Efficacité et rapidité toujours pour le dernier changement de plateau avant que WHEEL n’investisse à son tour la scène. La salle est désormais bien remplie et l’assistance aux aguets. Pas de backdrop, pas de fioriture : le décor se résume à une estrade centrale pour le chanteur/guitariste James Lascelles et une plus basse côté jardin pour le guitariste Jussi Turunen, tandis que Jere Lehto, le bassiste nouvellement recruté pour la tournée, se trouve côté jardin et l’imposante batterie du génial Santeri Saksala est centrale et dominante.
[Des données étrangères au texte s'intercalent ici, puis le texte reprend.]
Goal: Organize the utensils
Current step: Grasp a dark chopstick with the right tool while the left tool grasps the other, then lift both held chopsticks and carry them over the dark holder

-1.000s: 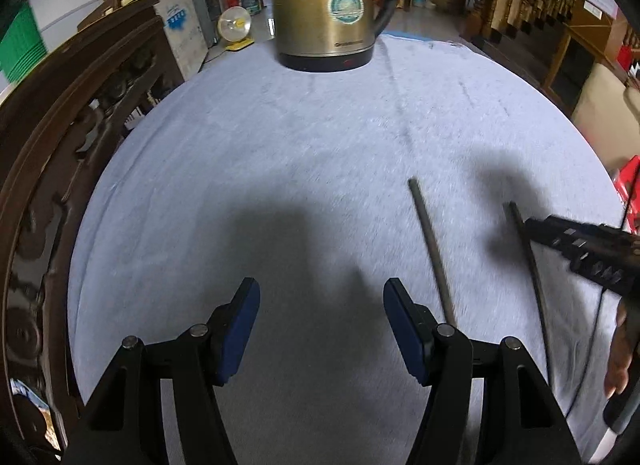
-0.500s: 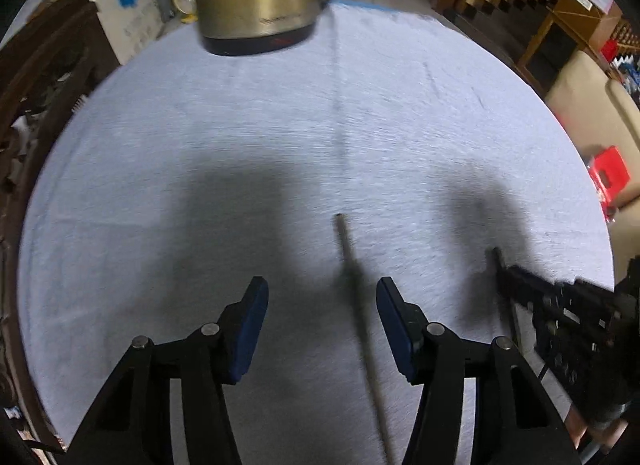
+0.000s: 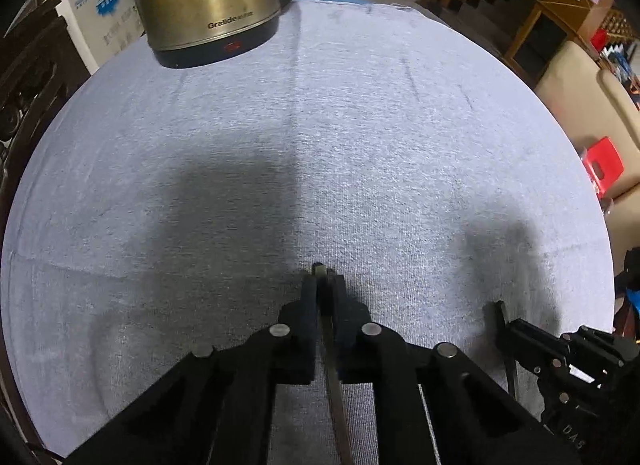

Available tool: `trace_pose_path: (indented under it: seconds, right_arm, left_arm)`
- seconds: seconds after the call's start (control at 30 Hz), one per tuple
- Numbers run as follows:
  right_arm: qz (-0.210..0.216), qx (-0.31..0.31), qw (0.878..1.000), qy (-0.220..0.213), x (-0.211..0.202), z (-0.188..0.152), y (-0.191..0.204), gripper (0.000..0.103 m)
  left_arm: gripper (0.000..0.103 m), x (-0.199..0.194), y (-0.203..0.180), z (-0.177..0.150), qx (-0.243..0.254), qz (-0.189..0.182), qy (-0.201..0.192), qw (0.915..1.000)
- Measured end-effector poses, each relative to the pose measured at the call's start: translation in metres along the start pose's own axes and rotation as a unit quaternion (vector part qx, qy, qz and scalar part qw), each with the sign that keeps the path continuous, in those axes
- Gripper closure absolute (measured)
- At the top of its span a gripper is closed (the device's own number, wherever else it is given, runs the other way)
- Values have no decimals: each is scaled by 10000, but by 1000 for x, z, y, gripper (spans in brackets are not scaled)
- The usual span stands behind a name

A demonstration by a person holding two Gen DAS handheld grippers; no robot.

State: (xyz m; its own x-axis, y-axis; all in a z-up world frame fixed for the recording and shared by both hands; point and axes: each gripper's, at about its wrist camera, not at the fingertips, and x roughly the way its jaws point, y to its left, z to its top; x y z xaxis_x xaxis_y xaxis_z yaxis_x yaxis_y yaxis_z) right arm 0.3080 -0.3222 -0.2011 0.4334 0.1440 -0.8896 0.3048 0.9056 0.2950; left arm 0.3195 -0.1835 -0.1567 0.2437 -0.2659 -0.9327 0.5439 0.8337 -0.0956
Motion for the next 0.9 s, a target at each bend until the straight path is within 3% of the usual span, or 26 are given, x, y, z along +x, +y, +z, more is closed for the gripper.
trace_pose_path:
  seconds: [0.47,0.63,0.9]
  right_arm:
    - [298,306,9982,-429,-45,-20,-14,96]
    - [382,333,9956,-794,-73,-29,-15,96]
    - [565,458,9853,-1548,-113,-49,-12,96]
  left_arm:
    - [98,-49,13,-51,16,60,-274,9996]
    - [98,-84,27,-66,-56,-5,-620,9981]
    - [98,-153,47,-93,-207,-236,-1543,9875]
C’est au son de la magnifique "Fugue" et de ses arpèges de guitare que le quartette démarre son set, et ô quel bonheur de l’entendre live, alors que nous avions regretté son absence lors du concert de 2021. S’en suit "Hyperion", lui aussi issu du précédent album, « Resident Human » (2021) pour un démarrage atmosphérique et en douceur, avant que le rythme ne s’emballe pendant le morceau. Spécialiste de la montée en tension progressive, WHEEL s’y entend comme pas deux pour poser des ambiances et les développer sur la durée, avec une énergie et une tension contenues, latentes, qui explosent en bouquet final. Le jeu de lumières colle à la musique du groupe, jouant le chaud-froid en permanence.
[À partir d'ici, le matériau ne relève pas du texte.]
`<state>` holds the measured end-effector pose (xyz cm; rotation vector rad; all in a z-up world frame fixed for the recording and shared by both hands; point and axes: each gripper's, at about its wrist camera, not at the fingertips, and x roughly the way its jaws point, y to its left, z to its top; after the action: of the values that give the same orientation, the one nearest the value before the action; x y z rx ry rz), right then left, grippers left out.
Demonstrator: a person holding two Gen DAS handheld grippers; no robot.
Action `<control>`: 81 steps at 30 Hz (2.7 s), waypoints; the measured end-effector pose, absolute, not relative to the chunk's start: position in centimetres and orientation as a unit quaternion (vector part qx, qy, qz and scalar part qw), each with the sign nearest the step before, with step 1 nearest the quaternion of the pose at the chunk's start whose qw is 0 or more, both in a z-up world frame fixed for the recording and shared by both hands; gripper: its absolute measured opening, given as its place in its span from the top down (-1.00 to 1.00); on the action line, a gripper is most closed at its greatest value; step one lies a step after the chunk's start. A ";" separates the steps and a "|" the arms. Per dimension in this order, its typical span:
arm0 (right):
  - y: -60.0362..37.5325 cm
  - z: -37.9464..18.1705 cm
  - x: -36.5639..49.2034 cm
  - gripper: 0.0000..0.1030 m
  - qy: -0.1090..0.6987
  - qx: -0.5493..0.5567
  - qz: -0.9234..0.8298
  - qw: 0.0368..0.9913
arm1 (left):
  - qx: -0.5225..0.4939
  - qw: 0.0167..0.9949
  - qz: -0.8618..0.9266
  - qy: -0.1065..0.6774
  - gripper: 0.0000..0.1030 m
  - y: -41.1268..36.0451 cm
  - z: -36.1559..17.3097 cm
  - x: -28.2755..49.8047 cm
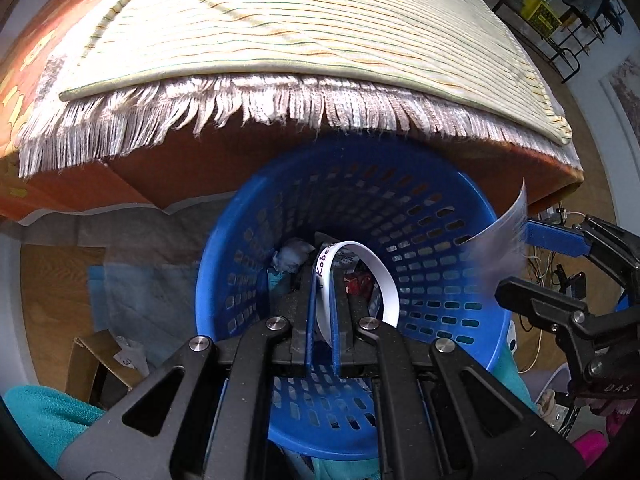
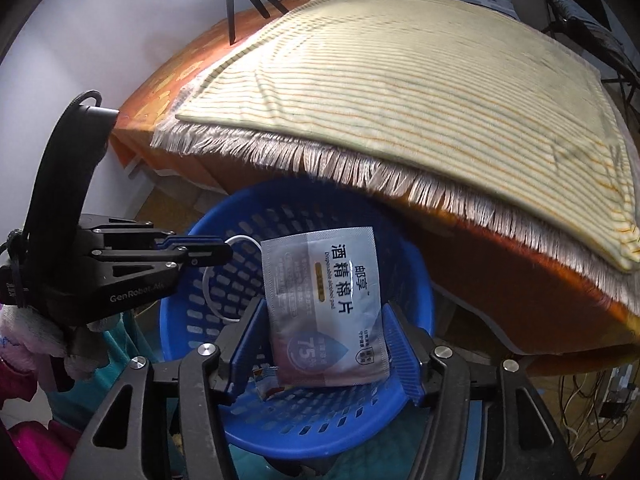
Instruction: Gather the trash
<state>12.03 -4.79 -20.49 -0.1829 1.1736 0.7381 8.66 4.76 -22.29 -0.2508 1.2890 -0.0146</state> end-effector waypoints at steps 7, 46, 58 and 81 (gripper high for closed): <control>-5.1 -20.7 12.1 -0.48 0.544 -0.078 0.332 0.767 | -0.120 0.791 -0.001 0.601 0.65 5.5 -22.6 8.5; -6.7 -16.7 13.0 -0.67 0.517 -0.078 0.281 0.805 | -0.104 0.845 0.008 0.524 -0.14 7.1 -14.3 9.0; -8.0 -10.1 14.1 -0.94 0.442 -0.004 0.284 0.851 | -0.089 0.896 0.006 0.436 -0.47 6.9 -6.6 9.0; -9.7 -4.0 14.1 -0.99 0.370 0.059 0.287 0.882 | -0.056 0.932 0.047 0.355 -0.96 5.7 1.3 7.7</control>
<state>14.13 -9.65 -4.00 0.1235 0.7699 0.5982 7.69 5.66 1.29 -0.1143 0.7256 0.0956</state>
Le son est bon, très bon et aucune note ne tombe à côté. La technicité et la maîtrise des musiciens est incroyable, mais le rendu n’est pas froidement chirurgical pour autant, car les compositions du groupe ont une âme, et les quatre musiciens en sont imprégnés. Cela se voit sur leurs visages, se ressent dans leurs regards. James Lascelles est possédé, ses yeux brillant d’une hargne intense difficilement contenue. Et que dire de ce batteur exceptionnel qu’est Santeri Saksala ! L’homme délivre des rythmiques ébouriffantes, tout à la fois subtiles et ultra puissantes, complexes et groovy. Son jeu est fascinant et il se révèle être l’un des éléments majeurs de la musique du groupe. Il est sans conteste l’un des meilleurs batteurs du circuit, et figure dans le top 3 de votre chroniqueuse, chers lecteurs. Je ne saurais que trop vous encourager à vous plonger dans la musique de haute volée de ce groupe.
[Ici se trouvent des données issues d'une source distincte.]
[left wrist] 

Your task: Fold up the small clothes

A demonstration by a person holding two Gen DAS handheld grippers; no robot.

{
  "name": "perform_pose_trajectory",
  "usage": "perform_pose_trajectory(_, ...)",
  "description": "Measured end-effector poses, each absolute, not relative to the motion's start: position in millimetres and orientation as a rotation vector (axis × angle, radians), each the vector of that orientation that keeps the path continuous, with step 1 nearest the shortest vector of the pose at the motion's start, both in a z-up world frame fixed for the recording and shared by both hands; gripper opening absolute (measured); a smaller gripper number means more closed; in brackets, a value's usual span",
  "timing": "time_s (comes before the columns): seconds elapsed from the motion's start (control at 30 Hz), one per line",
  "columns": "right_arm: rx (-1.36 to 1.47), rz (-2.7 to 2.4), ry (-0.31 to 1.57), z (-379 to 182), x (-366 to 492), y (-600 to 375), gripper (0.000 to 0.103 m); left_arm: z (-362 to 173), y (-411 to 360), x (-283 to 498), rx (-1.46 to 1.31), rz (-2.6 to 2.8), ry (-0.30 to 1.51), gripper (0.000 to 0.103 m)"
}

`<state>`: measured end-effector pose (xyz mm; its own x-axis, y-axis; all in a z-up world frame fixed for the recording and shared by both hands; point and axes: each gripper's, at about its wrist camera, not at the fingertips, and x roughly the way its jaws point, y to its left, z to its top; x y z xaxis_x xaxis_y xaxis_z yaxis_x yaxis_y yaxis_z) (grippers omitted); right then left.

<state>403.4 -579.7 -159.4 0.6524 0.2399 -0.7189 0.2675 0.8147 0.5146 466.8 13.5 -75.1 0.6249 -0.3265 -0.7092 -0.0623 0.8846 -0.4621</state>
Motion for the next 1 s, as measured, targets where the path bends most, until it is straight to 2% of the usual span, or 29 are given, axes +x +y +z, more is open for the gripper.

Toujours sur la douceur, c’est le très beau "Porcelain" issu du dernier album qui nous est offert, avec ses lignes de basse rondouillettes et ses guitares délectables, avant que l’on ne poursuive avec le très énergique "Lacking", extrait de « Moving Backwards » (2019), et son final apocalyptique totalement jouissif, accompagné de ses paroles percutantes : « I won't lose control / Must have control / Will take control / Won't stop and / I won't lose control / Must have control / Will take control / Will take it all » (« Je ne perdrai pas le contrôle / Je dois avoir le contrôle / Je prendrai le contrôle / Je n'arrêterai pas et / Je ne perdrai pas le contrôle / Je dois avoir le contrôle / Je prendrai le contrôle / Je prendrai tout »).
James prend la parole pour nous demander si nous passons un bon moment, et la réponse de la salle ne se fait pas attendre avec les cris et des « We love you » qui fusent. Puis il présente "Saboteur" comme une chanson sur ce deuxième moi, à l’intérieur de nous, qui a toujours tendance à nous dévaloriser, sur l’estime de soi et sur l’acceptation de nos échecs. "Dissipating" est également un grand moment, une montée d’adrénaline savamment dosée qui s’achève sur une explosion d’énergie brute . Les deux guitaristes que sont James et Jussi se complètent à merveille, James essentiellement pour la rythmique et Jussi délivrant les soli et mélodies enchanteresses, comme ce sera le cas plus tard sur le morceau instrumental "Caught In The Afterglow" qui va servir d’intro au puissant et brutal "Movement", puis au non moins énervé "Vultures". Avant cela, on a droit à un passage à la guitare acoustique pour James sur le poétique "Synchronise". Souvent comparé, à tort ou à raison, à TOOL, WHEEL a su s’émanciper de ses influences pour proposer son propre univers fait de mélodies, de rythmes échevelés, de noirceur et de mélancolie, de rage enfouie et bouillonnante.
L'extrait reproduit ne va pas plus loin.